● **Your goal**:
Output all of the listing below, leaving every line unchanged.

● **Data**:
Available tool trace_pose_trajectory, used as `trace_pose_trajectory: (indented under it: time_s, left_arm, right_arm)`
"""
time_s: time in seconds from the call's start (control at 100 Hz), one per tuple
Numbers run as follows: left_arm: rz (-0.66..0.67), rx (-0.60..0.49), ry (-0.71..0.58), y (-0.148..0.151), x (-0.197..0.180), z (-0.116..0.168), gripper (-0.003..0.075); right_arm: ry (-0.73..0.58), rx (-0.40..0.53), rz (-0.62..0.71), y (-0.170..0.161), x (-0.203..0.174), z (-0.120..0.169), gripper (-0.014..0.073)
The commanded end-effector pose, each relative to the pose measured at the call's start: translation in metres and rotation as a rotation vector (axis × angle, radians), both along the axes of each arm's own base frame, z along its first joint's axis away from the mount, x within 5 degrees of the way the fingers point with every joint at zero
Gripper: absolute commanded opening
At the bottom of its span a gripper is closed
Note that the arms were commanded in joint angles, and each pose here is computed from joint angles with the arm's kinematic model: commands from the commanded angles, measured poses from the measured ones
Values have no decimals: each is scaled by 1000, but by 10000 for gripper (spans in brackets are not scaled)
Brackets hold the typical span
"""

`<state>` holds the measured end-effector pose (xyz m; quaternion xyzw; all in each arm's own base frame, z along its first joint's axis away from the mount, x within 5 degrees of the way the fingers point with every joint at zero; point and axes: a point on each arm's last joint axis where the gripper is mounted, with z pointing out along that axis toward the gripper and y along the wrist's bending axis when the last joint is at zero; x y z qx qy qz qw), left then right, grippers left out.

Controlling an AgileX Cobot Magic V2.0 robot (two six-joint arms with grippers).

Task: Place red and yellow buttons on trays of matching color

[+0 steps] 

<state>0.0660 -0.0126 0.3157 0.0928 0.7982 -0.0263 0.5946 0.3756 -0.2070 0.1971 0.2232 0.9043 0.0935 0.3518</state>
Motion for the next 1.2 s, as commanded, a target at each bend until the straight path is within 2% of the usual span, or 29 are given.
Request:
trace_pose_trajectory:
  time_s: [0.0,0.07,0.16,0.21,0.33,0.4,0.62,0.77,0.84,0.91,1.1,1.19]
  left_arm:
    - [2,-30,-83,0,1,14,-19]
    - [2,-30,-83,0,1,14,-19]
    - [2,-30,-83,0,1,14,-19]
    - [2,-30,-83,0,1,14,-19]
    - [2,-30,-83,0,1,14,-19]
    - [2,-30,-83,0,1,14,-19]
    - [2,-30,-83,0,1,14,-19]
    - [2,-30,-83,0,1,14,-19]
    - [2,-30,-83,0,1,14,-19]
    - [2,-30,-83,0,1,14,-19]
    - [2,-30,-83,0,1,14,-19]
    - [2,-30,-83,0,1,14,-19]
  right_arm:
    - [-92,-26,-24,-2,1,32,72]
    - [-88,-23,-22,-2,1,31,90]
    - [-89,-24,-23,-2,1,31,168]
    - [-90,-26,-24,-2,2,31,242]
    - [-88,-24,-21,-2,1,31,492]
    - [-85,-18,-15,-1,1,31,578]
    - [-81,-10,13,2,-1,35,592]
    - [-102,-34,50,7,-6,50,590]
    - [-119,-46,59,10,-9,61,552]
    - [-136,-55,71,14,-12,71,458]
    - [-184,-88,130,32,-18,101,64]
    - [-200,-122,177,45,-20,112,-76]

● **Written solution**:
Available tool trace_pose_trajectory, used as `trace_pose_trajectory: (indented under it: time_s, left_arm, right_arm)`
"""
time_s: time in seconds from the call's start (control at 100 Hz), one per tuple
Numbers run as follows: left_arm: rz (-0.66..0.67), rx (-0.60..0.49), ry (-0.71..0.58), y (-0.148..0.151), x (-0.197..0.180), z (-0.116..0.168), gripper (-0.003..0.075); right_arm: ry (-0.73..0.58), rx (-0.40..0.53), rz (-0.62..0.71), y (-0.170..0.161), x (-0.203..0.174), z (-0.120..0.169), gripper (-0.014..0.073)
The commanded end-effector pose, each relative to the pose measured at the call's start: translation in metres and rotation as a rotation vector (axis × angle, radians), both along the axes of each arm's own base frame, z along its first joint's axis away from the mount, x within 5 degrees of the way the fingers point with every joint at zero
Gripper: absolute commanded opening
At the bottom of its span a gripper is closed
Note that the arms were commanded in joint angles, and each pose here is computed from joint angles with the arm's kinematic model: commands from the commanded angles, measured poses from the measured ones
Values have no decimals: each is scaled by 1000, but by 10000 for gripper (spans in brackets are not scaled)
Brackets hold the typical span
"""

`<state>` holds the measured end-effector pose (xyz m; quaternion xyzw; all in each arm's own base frame, z along its first joint's axis away from the mount, x within 5 degrees of the way the fingers point with every joint at zero; point and axes: a point on each arm's last joint axis where the gripper is mounted, with z pointing out along that axis toward the gripper and y along the wrist's bending axis when the last joint is at zero; x y z qx qy qz qw), left then right, grippers left out.

Controlling an AgileX Cobot Magic V2.0 robot (two six-joint arms with grippers).

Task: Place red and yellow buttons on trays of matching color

[+0 steps] 

<state>0.0660 -0.0126 0.3157 0.0928 0.7982 -0.0263 0.5946 0.3756 -0.2070 0.1971 0.2232 0.9043 0.0935 0.3518</state>
Motion for the next 1.2 s, as commanded, a target at each bend until the straight path is within 2% of the usual span, or 29 are given.
Request:
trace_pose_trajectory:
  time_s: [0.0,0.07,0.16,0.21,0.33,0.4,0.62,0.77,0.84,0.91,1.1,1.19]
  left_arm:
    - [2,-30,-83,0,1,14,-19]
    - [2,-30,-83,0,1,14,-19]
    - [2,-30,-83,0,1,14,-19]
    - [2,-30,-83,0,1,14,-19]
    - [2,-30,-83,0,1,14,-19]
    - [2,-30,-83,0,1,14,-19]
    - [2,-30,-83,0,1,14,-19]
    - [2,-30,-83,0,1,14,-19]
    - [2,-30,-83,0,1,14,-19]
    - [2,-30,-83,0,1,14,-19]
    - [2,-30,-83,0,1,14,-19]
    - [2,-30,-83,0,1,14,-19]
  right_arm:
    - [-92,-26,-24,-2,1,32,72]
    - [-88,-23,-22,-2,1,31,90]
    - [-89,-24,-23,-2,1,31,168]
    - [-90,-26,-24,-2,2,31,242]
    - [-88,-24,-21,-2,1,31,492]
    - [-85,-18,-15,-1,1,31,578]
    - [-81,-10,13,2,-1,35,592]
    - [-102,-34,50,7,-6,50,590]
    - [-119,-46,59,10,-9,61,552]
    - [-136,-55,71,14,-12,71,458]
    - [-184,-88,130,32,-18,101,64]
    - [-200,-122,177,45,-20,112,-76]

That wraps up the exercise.